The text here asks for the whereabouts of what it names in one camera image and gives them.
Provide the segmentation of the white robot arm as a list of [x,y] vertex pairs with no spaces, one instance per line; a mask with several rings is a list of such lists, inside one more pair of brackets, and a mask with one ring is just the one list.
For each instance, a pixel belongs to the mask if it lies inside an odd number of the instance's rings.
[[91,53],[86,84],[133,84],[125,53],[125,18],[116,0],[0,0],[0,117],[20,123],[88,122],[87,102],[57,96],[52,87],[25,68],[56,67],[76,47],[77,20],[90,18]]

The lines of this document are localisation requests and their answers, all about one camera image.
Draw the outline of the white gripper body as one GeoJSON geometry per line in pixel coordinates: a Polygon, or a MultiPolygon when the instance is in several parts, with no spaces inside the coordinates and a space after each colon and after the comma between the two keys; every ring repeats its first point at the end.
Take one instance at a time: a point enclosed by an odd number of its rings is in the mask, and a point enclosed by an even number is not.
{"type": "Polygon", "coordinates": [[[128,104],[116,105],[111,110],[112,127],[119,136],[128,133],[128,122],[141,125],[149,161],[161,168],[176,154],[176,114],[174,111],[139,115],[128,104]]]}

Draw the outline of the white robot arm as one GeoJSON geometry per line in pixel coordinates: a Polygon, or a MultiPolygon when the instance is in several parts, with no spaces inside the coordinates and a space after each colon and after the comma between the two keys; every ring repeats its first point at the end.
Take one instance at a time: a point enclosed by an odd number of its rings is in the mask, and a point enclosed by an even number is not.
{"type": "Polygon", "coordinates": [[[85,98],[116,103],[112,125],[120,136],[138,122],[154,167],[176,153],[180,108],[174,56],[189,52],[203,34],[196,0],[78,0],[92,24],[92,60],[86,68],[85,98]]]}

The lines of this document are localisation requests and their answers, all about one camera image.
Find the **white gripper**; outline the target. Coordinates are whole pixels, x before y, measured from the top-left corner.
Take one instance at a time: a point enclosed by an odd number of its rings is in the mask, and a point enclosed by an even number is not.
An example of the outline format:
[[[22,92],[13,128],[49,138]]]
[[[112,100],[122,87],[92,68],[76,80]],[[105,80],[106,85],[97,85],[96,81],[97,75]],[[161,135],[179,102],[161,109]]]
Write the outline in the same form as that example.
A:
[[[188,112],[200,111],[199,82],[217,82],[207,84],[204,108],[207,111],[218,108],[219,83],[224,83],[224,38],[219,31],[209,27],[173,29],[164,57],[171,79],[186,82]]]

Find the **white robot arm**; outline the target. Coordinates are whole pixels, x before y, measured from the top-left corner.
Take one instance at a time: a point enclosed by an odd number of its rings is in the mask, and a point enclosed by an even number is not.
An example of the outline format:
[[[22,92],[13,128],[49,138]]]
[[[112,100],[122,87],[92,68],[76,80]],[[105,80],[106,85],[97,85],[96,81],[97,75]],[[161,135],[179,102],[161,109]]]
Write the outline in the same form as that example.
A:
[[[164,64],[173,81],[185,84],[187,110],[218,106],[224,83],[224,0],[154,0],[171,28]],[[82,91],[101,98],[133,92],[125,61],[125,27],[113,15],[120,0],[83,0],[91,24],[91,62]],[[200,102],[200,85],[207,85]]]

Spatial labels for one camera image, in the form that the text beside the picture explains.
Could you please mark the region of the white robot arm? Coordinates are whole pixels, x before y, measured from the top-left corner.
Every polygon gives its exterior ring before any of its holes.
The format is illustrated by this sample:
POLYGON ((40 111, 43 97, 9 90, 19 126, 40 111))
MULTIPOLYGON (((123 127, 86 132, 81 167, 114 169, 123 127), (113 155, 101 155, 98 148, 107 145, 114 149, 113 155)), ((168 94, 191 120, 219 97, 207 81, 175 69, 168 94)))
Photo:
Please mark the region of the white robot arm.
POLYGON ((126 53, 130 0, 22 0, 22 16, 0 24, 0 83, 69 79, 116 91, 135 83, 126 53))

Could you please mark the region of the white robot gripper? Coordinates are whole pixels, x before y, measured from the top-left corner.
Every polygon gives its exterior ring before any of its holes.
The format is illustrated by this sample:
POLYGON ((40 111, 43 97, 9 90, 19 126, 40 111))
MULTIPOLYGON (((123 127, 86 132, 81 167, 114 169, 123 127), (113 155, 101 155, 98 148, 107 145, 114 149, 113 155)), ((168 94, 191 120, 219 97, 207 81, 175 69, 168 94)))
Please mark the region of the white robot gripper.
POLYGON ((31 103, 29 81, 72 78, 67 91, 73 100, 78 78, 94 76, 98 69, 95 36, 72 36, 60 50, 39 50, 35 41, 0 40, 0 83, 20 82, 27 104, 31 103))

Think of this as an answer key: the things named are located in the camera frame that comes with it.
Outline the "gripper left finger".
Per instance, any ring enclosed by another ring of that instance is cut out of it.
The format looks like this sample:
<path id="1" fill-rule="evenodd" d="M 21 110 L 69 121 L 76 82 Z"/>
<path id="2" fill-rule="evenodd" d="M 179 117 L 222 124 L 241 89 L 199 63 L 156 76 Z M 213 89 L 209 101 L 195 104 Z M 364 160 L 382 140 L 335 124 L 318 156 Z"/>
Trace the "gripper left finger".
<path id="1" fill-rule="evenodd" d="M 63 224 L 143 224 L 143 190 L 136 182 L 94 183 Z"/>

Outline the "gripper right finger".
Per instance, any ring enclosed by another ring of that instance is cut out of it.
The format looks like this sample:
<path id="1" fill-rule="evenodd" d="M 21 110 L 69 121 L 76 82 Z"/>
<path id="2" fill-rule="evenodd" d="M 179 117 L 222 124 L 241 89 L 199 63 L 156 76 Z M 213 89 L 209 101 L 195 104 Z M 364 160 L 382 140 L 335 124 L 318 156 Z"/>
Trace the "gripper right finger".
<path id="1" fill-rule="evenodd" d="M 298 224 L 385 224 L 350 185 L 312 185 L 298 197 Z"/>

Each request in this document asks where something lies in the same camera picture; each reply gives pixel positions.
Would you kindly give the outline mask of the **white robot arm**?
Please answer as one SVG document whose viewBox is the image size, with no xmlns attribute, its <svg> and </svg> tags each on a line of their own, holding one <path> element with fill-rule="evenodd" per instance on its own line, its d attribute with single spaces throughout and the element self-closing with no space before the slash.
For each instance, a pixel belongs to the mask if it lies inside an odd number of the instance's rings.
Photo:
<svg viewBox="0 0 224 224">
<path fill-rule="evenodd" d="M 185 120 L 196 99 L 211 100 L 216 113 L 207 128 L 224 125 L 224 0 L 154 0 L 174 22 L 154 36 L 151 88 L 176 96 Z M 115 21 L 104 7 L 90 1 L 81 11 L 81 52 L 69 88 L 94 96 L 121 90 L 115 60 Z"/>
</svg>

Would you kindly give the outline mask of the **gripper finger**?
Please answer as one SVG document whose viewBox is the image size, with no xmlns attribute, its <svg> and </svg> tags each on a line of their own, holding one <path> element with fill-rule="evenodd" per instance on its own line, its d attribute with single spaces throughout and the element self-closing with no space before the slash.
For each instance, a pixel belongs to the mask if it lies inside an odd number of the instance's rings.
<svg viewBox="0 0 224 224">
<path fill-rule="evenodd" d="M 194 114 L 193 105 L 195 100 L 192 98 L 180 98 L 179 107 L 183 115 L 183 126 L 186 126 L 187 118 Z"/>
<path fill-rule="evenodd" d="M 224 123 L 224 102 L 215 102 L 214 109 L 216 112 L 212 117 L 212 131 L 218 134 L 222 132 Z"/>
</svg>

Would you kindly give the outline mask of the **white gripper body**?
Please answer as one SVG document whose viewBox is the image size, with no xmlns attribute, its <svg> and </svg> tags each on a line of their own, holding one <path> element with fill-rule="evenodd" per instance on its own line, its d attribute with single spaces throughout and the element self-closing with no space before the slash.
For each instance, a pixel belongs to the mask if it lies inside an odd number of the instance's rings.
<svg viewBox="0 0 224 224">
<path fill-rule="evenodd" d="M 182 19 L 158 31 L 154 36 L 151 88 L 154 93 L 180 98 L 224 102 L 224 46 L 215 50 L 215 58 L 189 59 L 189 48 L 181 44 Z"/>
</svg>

********

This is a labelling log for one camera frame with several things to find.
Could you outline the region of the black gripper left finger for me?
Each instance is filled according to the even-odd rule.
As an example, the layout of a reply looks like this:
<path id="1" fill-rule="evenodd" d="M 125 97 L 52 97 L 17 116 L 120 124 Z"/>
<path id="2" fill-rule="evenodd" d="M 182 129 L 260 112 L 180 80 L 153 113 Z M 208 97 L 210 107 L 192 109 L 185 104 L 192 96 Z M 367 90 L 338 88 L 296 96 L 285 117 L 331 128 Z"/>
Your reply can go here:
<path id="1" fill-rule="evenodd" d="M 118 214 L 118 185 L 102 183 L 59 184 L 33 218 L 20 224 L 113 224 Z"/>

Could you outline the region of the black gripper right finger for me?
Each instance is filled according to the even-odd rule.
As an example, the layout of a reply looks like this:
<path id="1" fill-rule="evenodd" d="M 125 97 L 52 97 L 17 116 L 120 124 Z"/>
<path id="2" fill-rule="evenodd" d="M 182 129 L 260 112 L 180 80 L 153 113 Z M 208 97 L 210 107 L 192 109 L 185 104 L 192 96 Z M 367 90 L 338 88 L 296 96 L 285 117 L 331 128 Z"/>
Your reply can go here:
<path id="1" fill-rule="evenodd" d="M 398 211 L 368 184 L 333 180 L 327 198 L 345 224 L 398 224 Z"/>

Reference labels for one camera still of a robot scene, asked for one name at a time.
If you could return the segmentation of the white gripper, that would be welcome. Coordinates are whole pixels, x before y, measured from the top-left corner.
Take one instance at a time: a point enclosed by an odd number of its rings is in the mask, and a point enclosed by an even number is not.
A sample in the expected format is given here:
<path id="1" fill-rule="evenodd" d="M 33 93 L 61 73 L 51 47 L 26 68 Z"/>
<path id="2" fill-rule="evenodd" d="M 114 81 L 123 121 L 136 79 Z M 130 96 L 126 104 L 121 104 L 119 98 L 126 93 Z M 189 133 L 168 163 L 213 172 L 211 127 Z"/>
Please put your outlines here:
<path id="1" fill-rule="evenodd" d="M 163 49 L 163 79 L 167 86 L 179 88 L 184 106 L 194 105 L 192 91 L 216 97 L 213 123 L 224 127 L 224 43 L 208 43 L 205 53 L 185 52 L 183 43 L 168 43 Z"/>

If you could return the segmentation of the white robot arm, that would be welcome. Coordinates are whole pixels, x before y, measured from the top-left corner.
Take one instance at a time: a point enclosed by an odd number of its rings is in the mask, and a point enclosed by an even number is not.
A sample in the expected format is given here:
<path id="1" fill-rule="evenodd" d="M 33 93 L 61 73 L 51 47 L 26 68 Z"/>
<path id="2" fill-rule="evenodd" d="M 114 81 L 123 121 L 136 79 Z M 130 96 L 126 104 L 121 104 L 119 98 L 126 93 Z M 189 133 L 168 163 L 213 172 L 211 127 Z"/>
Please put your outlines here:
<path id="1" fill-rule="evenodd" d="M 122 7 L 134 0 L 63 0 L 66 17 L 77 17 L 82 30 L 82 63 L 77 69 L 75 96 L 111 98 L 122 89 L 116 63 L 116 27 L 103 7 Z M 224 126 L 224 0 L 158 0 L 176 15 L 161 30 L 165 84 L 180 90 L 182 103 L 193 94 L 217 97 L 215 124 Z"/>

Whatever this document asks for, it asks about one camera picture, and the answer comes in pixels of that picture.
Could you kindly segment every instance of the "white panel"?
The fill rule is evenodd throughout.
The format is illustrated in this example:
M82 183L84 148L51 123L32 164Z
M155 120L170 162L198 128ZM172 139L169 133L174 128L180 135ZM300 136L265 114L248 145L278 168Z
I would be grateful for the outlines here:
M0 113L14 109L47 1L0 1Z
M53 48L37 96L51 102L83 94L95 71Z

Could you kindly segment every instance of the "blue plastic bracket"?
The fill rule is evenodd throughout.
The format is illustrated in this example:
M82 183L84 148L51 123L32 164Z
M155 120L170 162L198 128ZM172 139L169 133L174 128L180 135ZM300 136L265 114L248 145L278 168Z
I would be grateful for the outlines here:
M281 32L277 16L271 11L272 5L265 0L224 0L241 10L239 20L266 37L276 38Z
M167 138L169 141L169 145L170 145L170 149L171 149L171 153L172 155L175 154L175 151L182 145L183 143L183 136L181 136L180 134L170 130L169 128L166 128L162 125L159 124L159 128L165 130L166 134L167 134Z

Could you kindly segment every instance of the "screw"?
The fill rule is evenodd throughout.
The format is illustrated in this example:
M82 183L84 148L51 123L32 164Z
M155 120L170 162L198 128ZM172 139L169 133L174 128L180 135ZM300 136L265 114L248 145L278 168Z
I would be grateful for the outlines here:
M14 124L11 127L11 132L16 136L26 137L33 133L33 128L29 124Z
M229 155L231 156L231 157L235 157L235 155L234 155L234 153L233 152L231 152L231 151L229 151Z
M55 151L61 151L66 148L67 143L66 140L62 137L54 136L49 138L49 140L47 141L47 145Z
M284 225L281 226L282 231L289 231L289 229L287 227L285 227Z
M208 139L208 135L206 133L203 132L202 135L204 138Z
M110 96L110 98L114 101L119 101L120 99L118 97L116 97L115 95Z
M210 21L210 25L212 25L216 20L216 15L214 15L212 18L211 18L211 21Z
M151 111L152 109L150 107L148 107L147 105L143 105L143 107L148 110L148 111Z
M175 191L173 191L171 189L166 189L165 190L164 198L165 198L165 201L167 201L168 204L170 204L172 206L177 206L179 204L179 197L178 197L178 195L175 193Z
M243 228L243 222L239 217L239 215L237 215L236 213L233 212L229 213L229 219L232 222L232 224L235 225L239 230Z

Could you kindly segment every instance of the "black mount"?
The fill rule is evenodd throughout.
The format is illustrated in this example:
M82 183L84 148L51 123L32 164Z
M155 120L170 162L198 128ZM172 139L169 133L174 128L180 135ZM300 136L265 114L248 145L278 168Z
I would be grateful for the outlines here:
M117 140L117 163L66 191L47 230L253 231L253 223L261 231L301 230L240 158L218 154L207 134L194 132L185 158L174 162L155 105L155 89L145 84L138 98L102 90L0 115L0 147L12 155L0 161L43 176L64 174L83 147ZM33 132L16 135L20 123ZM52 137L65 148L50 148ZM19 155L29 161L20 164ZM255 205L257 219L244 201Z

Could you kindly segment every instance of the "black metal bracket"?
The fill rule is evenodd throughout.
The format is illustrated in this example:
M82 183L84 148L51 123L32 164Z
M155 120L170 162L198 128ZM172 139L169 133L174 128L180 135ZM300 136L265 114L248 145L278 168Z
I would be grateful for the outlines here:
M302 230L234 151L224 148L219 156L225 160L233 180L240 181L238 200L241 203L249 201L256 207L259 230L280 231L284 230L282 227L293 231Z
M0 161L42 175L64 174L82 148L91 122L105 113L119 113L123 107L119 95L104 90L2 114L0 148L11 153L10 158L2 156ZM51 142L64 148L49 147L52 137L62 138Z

********

■ WHAT THE EXERCISE ASKS ■
Search the entries for the word "several" and gather every line where it appears.

■ RESULT FOR THIS TASK ■
Provide the segmentation of the white robot arm as a list of [x,y] vertex pairs with no spaces, one instance per line; a mask with several rings is a list of such lists, inside one more pair of brackets, and a mask with one ring is just the one list.
Draw the outline of the white gripper body as one GeoJSON geometry per line in pixel coordinates: a Polygon, or a MultiPolygon when the instance is in several parts, with no spaces inside the coordinates and a space after each colon and after the comma between the two keys; every ring repeats its first point at the end.
Draw the outline of the white robot arm as one GeoJSON geometry per line in pixel coordinates: a Polygon, or a MultiPolygon when the instance is in several parts, with no spaces inside the coordinates and a space after each colon and after the comma between the two keys; every ring repeats its first point at the end.
This is a labelling log for one camera frame with several things to find.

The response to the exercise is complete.